_What is expected_
What appears from the first line of the data below through the line containing "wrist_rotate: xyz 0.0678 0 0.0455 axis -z", both included, should be copied exactly, and nothing else.

START Records provided

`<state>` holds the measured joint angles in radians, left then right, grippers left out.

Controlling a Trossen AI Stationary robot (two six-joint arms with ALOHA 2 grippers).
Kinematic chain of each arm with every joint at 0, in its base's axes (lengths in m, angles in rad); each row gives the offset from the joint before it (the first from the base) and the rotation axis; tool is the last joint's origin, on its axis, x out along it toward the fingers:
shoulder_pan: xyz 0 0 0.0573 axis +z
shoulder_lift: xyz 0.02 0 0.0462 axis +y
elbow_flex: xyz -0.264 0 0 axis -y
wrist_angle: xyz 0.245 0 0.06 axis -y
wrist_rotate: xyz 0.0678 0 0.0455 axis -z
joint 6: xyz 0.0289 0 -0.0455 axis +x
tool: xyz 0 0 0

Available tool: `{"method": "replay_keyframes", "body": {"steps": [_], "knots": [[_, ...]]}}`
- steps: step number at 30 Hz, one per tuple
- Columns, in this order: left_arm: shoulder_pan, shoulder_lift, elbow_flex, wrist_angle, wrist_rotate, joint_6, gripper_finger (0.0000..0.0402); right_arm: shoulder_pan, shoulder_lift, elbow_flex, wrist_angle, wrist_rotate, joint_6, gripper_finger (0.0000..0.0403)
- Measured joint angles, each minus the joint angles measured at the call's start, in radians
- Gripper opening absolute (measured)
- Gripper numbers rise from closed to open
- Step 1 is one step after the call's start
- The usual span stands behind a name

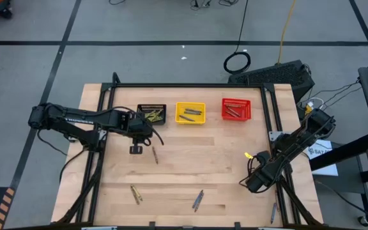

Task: Sort crayons
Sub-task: Put the blue crayon into the yellow bin

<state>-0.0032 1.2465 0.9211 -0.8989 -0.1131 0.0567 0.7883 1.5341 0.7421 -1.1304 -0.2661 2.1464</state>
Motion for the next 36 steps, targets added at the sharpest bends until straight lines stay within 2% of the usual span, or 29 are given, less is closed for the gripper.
{"method": "replay_keyframes", "body": {"steps": [26,36], "knots": [[0.0,0.0,0.0,0.0,0.0,-0.001,0.0084,0.0,0.0,-0.038,0.05,-0.001,0.015,0.0075],[0.0,0.0,0.0,0.0,0.0,-0.003,0.0084,-0.002,-0.002,-0.067,0.065,-0.056,0.015,0.0075]]}}
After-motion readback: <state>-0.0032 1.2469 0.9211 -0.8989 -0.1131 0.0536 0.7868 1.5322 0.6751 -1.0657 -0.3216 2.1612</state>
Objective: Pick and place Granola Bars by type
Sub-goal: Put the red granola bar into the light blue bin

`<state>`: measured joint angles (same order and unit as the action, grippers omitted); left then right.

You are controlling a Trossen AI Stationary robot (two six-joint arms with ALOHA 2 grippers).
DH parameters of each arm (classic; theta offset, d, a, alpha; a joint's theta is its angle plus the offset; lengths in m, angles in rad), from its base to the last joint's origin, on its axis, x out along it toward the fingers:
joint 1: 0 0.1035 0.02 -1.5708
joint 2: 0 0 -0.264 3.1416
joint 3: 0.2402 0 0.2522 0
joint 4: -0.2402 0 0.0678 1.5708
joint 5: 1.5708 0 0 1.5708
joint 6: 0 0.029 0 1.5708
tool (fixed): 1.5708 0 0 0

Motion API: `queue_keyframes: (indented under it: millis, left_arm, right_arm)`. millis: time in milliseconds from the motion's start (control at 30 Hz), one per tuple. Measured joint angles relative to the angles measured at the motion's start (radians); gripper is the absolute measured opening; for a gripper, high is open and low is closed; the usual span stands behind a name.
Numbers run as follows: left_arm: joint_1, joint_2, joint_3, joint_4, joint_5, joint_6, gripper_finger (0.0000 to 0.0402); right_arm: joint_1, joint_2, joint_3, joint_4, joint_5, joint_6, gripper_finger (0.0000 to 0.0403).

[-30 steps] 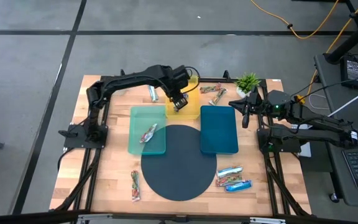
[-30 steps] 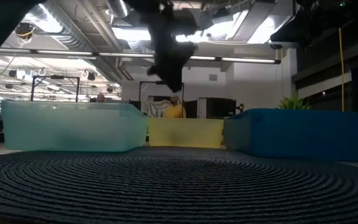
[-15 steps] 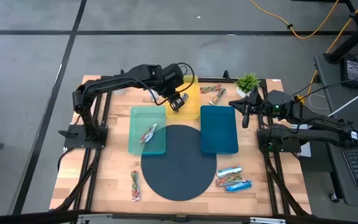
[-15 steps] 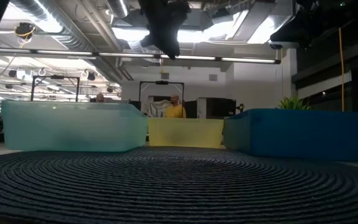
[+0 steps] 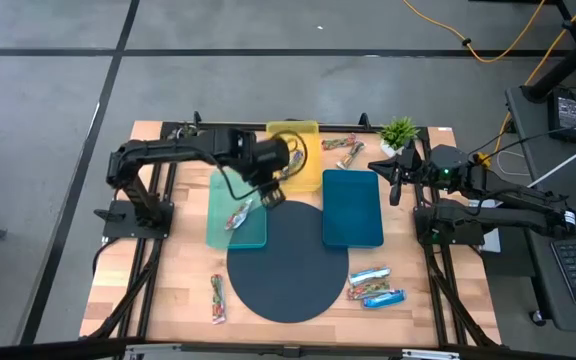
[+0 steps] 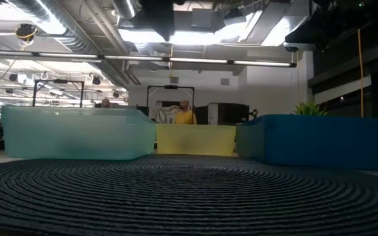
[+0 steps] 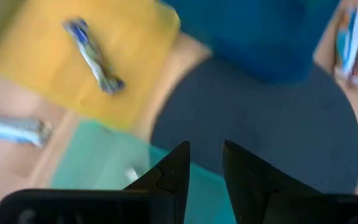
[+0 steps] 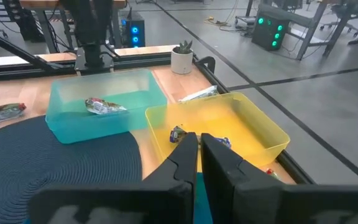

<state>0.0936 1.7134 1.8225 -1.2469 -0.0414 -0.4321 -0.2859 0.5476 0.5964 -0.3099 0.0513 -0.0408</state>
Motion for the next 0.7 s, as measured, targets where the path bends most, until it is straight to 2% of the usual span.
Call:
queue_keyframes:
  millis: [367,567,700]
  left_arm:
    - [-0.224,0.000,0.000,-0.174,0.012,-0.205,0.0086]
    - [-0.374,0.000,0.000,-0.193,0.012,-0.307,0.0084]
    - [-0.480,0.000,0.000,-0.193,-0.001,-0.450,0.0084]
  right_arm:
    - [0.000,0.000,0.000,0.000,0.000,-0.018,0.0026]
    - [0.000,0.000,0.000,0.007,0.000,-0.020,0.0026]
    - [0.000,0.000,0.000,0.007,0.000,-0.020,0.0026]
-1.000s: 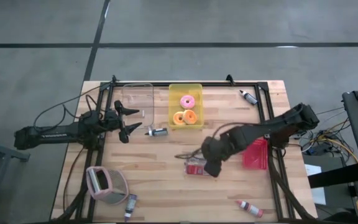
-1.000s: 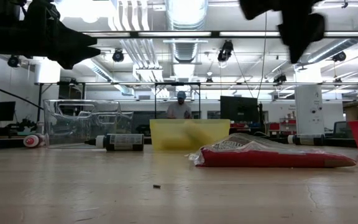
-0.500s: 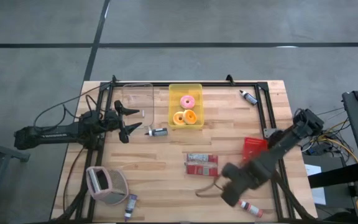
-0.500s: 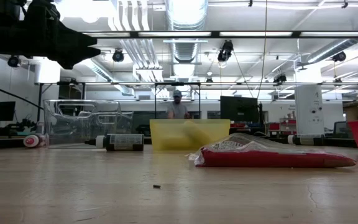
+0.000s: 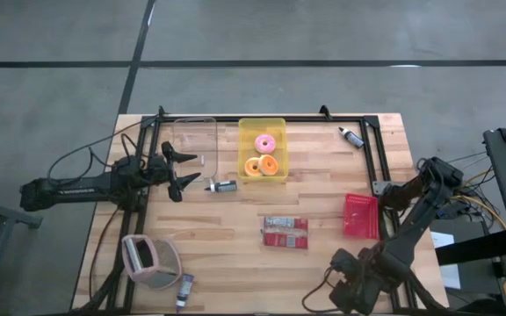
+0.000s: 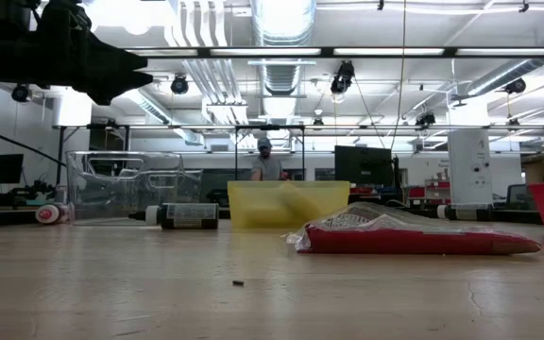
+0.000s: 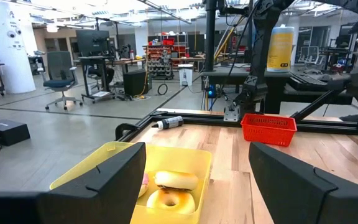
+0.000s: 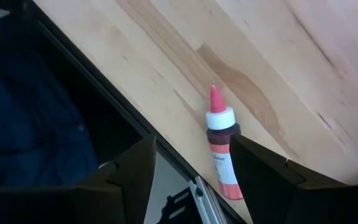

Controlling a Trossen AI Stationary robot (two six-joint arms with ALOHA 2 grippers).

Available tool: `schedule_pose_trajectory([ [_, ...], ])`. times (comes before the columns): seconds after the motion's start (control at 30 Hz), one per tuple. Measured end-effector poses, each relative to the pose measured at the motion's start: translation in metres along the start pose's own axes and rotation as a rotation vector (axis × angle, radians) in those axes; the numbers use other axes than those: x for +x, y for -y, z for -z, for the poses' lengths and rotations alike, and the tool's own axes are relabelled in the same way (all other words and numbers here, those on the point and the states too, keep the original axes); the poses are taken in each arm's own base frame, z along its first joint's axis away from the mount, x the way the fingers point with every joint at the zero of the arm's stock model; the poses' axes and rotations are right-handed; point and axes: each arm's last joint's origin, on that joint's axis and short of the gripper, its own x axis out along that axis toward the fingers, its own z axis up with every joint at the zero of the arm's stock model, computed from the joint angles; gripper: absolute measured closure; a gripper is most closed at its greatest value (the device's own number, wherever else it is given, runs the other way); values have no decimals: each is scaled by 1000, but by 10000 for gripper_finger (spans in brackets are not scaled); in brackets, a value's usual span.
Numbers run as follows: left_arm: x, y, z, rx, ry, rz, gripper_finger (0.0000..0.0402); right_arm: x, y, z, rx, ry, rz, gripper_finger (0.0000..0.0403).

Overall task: Pick & Place Food Item
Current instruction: Put the pink food coloring bottle into the red bin

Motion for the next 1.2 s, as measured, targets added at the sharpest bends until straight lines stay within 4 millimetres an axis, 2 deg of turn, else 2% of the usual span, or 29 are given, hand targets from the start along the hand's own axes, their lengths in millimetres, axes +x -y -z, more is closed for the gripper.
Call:
schedule_pose_trajectory([
  [0.3, 0, 0, 0, 0, 0, 0, 111, 18, 12, 3, -7, -7, 42, 202],
  [0.6, 0, 0, 0, 0, 0, 0, 112, 48, 15, 5, -11, -38, -109, 202],
  [0.77, 0, 0, 0, 0, 0, 0, 112, 62, 27, 8, 11, -108, -78, 202],
  [1.2, 0, 0, 0, 0, 0, 0, 111, 68, 34, 9, 21, -115, -58, 202],
])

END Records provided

_Output_
`<state>` holds the measured joint angles in radians, left then right, grippers left out.

Controlling a Trossen AI Stationary robot (two six-joint arms with ALOHA 2 grippers).
Kinematic chain of each arm with every joint at 0, in its base's axes (lengths in m, angles in rad); each row gives the offset from the joint before it (the first from the base) and the rotation axis; tool is the last joint's origin, on its axis, x out along it toward the fingers:
shoulder_pan: xyz 0 0 0.0573 axis +z
shoulder_lift: xyz 0.02 0 0.0462 axis +y
elbow_flex: xyz -0.264 0 0 axis -y
wrist_angle: xyz 0.245 0 0.06 axis -y
wrist_rotate: xyz 0.0678 0 0.0455 axis -z

The answer has now been finished.